29 : DAY SEVEN

Auf dem Flur verabschieden sie sich noch normal von den anderen, doch kaum fällt die Zimmertür hinter ihnen zu, hat Jeno schon seine Lippen auf Jaemins gepresst, was mit so viel Druck erwidert wird, dass er selbst mit dem Rücken gegen das Holz stößt.

"Sorry, dass wir euch so fertig gemacht haben", murmelt Jeno noch in den Kuss hinein, während Jaemins Finger nach dem Schloss tasten und in einer schnellen Bewegung den Schlüssel hineinstecken und herumdrehen.

"Ich bin doch froh drüber", kommt es leise zurück, "jetzt hab ich meine Ruhe."

"Ich hoffe." Jeno zieht ihn so dicht an sich, Jaemin muss sich an seiner Brust abfangen, spürt dabei den rasenden Herzschlag unter seinen Fingern. Irgendwie will er etwas sagen, oder fragen, aber Jeno küsst ihn wieder und deshalb entfällt es ihm.

"Ihr habt toll gespielt, Jeno", flüstert er in einer Atempause, "du hast toll gespielt. Wirklich."

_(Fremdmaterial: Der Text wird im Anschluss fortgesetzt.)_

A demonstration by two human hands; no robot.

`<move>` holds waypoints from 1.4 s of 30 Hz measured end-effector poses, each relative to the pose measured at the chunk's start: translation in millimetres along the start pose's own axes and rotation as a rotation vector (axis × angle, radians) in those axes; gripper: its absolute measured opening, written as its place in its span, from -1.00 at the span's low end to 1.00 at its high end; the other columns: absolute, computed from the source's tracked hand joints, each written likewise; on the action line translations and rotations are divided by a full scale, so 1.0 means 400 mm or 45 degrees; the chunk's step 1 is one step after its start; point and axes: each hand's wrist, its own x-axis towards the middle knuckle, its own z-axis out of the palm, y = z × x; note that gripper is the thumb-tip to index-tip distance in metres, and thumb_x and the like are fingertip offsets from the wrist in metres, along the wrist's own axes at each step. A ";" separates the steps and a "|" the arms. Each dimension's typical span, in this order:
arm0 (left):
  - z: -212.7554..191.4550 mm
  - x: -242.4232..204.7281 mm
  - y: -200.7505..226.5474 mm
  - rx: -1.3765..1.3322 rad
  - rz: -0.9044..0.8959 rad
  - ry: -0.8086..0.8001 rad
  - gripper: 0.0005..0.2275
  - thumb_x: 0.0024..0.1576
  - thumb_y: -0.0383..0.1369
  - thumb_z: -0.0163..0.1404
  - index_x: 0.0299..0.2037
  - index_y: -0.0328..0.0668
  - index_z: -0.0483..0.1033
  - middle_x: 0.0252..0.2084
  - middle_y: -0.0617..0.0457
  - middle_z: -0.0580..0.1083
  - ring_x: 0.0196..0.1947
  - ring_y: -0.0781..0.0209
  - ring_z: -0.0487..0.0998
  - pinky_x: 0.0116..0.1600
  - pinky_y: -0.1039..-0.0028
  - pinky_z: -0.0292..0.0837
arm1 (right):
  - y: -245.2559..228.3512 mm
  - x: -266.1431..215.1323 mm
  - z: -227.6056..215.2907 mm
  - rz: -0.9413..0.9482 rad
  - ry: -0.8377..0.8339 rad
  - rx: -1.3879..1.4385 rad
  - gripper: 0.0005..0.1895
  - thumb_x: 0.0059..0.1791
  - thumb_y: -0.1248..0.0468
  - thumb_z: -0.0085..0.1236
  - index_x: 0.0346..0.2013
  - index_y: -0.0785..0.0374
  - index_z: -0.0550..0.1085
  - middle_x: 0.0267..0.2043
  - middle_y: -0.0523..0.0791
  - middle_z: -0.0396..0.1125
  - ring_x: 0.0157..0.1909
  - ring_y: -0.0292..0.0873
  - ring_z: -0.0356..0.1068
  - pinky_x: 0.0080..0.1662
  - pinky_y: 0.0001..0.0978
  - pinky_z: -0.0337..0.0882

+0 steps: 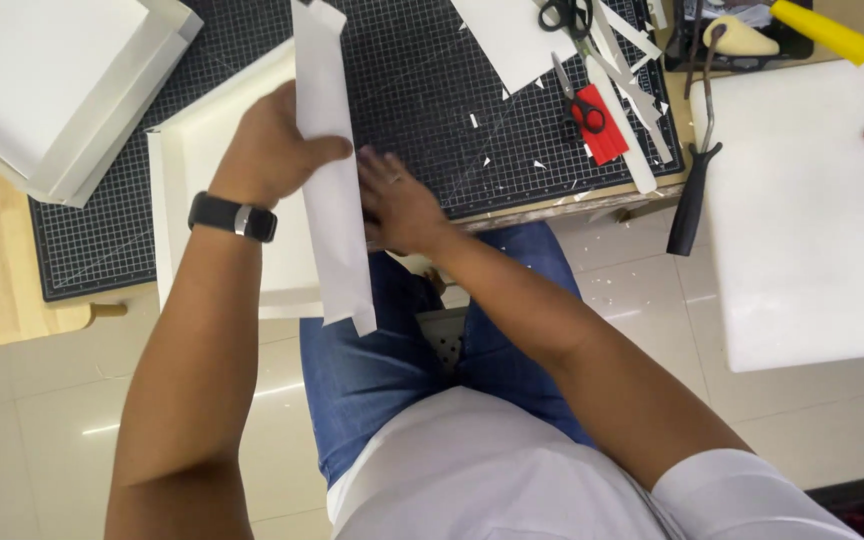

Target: Smoothing the edges of a white foam box using a scraper and trimming excess material with scissors

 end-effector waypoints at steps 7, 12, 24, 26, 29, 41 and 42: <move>0.021 -0.010 -0.038 -0.096 -0.002 -0.049 -0.57 -0.01 -0.26 0.14 0.08 -0.15 0.44 -0.01 0.01 0.54 -0.08 0.00 0.57 -0.10 0.26 0.52 | 0.216 -0.172 -0.022 0.844 0.269 0.315 0.02 0.07 -0.45 -0.66 0.57 0.24 -0.28 0.63 0.10 -0.46 0.63 0.13 -0.53 0.52 0.04 -0.43; 0.124 0.054 -0.095 -0.043 0.074 -0.050 -0.53 -0.03 -0.27 0.16 0.10 -0.21 0.43 0.02 -0.07 0.55 -0.07 -0.07 0.58 -0.11 0.20 0.53 | 0.173 -0.365 -0.001 1.118 0.047 0.330 0.00 0.09 -0.41 -0.68 0.54 0.26 -0.42 0.61 0.03 -0.65 0.62 0.01 -0.68 0.53 -0.04 -0.55; 0.330 0.242 -0.003 -0.210 -0.223 -0.083 -0.67 0.14 -0.41 -0.09 0.13 -0.17 0.31 -0.14 -0.07 0.57 -0.47 0.07 0.64 -0.47 0.40 0.63 | 0.077 -0.764 0.202 1.290 0.586 0.984 -0.29 0.07 -0.20 -0.29 0.36 0.17 0.24 0.36 0.00 0.21 0.41 0.07 0.14 0.39 -0.08 0.02; 0.351 0.243 -0.013 -0.305 -0.277 -0.092 -0.61 0.18 -0.40 -0.16 0.24 -0.17 0.24 -0.24 -0.10 0.62 -0.47 0.18 0.65 -0.43 0.42 0.67 | 0.028 -0.757 0.117 1.511 0.202 1.420 -0.04 -0.04 -0.43 -0.52 0.52 0.02 0.04 0.54 -0.05 0.03 0.56 0.00 -0.02 0.49 -0.17 -0.13; 0.369 0.197 -0.024 -0.598 -0.238 -0.072 -0.39 0.12 0.06 -0.14 0.33 -0.07 0.22 0.04 -0.04 0.51 -0.28 0.20 0.64 -0.34 0.35 0.68 | 0.030 -0.751 -0.066 1.446 -0.025 1.715 0.10 -0.19 -0.28 0.03 0.56 -0.14 -0.13 0.63 -0.13 -0.20 0.58 -0.01 -0.06 0.45 -0.10 0.11; 0.482 -0.047 -0.130 0.020 0.435 -0.398 0.15 -0.14 -0.03 0.40 0.55 0.14 -0.27 0.61 -0.27 -0.27 0.56 -0.27 -0.10 0.44 -0.31 -0.23 | 0.625 -0.605 -0.082 0.924 1.015 -0.209 -0.27 -0.04 0.39 0.50 0.39 0.10 0.39 0.01 -0.01 0.25 0.00 -0.02 0.22 0.01 -0.17 0.36; 0.498 -0.036 -0.147 0.116 0.475 -0.289 0.05 -0.11 -0.18 0.36 0.54 0.02 -0.16 0.55 -0.23 -0.06 0.53 -0.21 0.00 0.43 -0.15 -0.06 | 0.658 -0.592 -0.071 0.783 1.047 -0.275 -0.53 -0.01 0.31 0.51 0.17 0.09 0.56 -0.12 -0.09 0.26 -0.05 -0.02 0.23 -0.07 -0.17 0.32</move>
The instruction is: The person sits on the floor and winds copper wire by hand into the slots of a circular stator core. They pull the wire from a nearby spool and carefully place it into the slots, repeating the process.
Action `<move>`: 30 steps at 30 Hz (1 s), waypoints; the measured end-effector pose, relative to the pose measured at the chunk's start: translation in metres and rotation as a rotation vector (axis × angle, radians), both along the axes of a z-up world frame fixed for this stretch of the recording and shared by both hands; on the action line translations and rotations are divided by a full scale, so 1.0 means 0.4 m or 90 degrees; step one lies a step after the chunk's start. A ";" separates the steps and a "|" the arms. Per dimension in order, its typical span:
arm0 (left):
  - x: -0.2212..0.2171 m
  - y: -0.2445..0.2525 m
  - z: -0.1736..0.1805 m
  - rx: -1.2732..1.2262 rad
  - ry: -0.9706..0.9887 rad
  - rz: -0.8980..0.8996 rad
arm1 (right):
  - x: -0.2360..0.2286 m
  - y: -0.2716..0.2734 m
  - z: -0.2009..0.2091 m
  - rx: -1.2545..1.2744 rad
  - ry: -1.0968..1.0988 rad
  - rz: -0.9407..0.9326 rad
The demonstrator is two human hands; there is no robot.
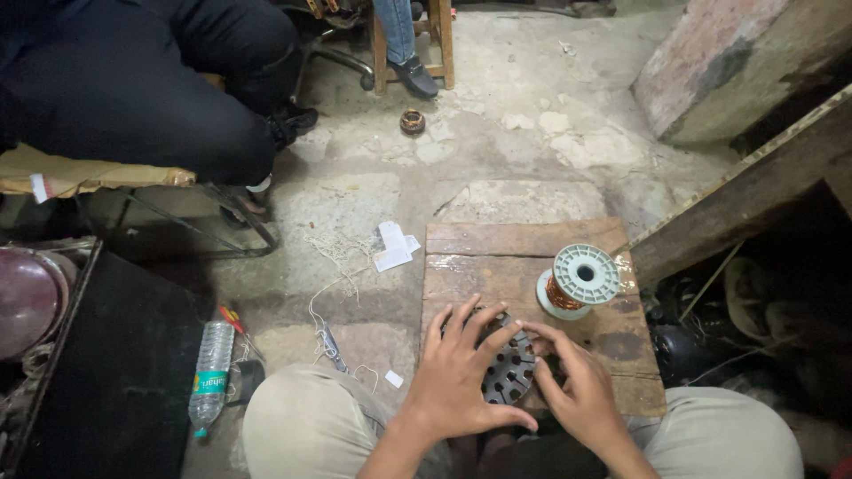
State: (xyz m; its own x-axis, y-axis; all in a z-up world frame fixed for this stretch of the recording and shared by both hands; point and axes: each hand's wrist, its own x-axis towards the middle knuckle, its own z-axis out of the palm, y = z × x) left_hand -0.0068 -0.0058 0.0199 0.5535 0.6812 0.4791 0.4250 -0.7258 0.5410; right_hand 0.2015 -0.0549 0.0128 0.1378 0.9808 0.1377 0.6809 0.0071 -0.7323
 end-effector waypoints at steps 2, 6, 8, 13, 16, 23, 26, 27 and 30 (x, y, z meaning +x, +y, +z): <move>-0.005 0.001 0.003 -0.003 0.019 -0.011 | 0.002 -0.003 -0.002 -0.005 0.006 -0.003; -0.005 0.002 0.010 -0.016 0.040 -0.017 | 0.010 0.001 -0.002 0.023 0.019 0.028; -0.002 -0.004 0.013 -0.018 0.062 -0.003 | 0.008 -0.005 0.002 0.024 0.009 0.034; 0.009 -0.005 0.014 -0.059 0.037 0.011 | -0.002 0.000 0.028 -0.040 0.034 0.021; 0.011 -0.002 0.009 -0.031 0.023 0.015 | -0.009 0.000 0.035 -0.129 0.024 -0.031; 0.014 0.001 0.007 -0.030 0.033 0.013 | -0.008 -0.002 0.027 0.031 -0.044 0.041; 0.013 0.000 0.011 -0.029 0.032 0.013 | -0.006 -0.003 0.024 -0.031 -0.028 0.019; 0.013 0.000 0.012 -0.028 0.031 0.013 | -0.005 -0.003 0.023 0.005 -0.034 0.033; 0.014 0.002 0.015 -0.026 0.030 0.013 | -0.004 -0.001 0.022 0.045 -0.042 0.046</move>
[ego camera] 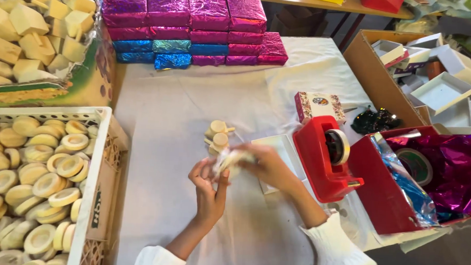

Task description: The person wipes several small wooden pieces with a white cloth, then places them into a small white box. The person closes the box and wipes the exterior of the box with the cloth.

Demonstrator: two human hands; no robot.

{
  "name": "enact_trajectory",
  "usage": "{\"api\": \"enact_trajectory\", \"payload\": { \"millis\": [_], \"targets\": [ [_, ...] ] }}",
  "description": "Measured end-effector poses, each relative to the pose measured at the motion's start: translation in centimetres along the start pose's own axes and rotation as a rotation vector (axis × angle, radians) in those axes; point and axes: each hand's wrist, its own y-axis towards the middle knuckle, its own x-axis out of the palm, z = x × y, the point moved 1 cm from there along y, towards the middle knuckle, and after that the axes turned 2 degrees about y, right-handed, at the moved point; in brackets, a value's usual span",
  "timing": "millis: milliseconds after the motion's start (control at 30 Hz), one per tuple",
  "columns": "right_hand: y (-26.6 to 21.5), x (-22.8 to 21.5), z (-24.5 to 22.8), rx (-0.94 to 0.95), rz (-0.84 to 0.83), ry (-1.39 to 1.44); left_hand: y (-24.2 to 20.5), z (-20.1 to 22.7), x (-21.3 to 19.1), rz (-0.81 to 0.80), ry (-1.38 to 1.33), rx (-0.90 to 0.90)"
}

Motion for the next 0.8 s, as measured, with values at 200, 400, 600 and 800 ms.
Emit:
{"api": "enact_trajectory", "payload": {
  "millis": [200, 400, 600, 800],
  "targets": [
    [-0.1, -1.0, 6.1, 0.208, 0.680, 0.258, 1.7, 5.1, 0.1, -0.066, 0.234, 0.081],
    [-1.5, -3.0, 9.4, 0.028, 0.923, 0.451, 0.2, 5.9, 3.7, -0.383, 0.775, 0.418],
    [-1.8, -2.8, 8.5, 0.086, 0.908, 0.351, 2.2, 3.3, 3.6, -0.637, 0.919, 0.373],
    [-1.6, -2.8, 5.7, 0.029, 0.797, 0.081, 4.0, 3.4, 0.6, -0.410, 0.735, 0.154]
  ]
}}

Trotz der einsetzenden Dämmerung sieht er, wie rot Jenos Ohren werden. "Ähm– Danke?"

Glucksend verbindet Jaemin ihre Lippen erneut miteinander.

"Übermorgen ist einfach schon der letzte Tag." Der Satz ist ein Schlag in Jenos Magengrube, er umklammert Jaemin noch fester. "Meinst du, ich überleb die Fahrt Sonntag mit einem angepissten Team?"

"Fahr doch bei uns mit." Jeno versteht sich selbst nicht, aber die Worte sprudeln einfach so aus ihm heraus. "Wir sitzen zusammen und ich pass auf dich auf und– und wir haben noch ganz viel Zeit füreinander, und ich bring dich nach Hause."

"Jeno", lächelt Jaemin leise, aber er ist noch nicht fertig.

"Du kannst auch einfach zu uns wechseln. Ich frag meinen Trainer, das kriegen wir hin, ganz unkompliziert. Ich bezahl auch die Fahrten für dich."

"Jeno."

"Es wird nicht passieren, aber wenn irgendwer– falls irgendwer dich dumm anmacht, dann kriegt er was von mir zu hören, ich versprech's. Ich dulde das nämlich nicht, okay, und sie hören auf mich, ich schwör's. Und– Und freitags nach dem Training kannst du mit zu mir kommen und bleiben, wenn du willst, und wir können dich auch wieder nach Hause fahren."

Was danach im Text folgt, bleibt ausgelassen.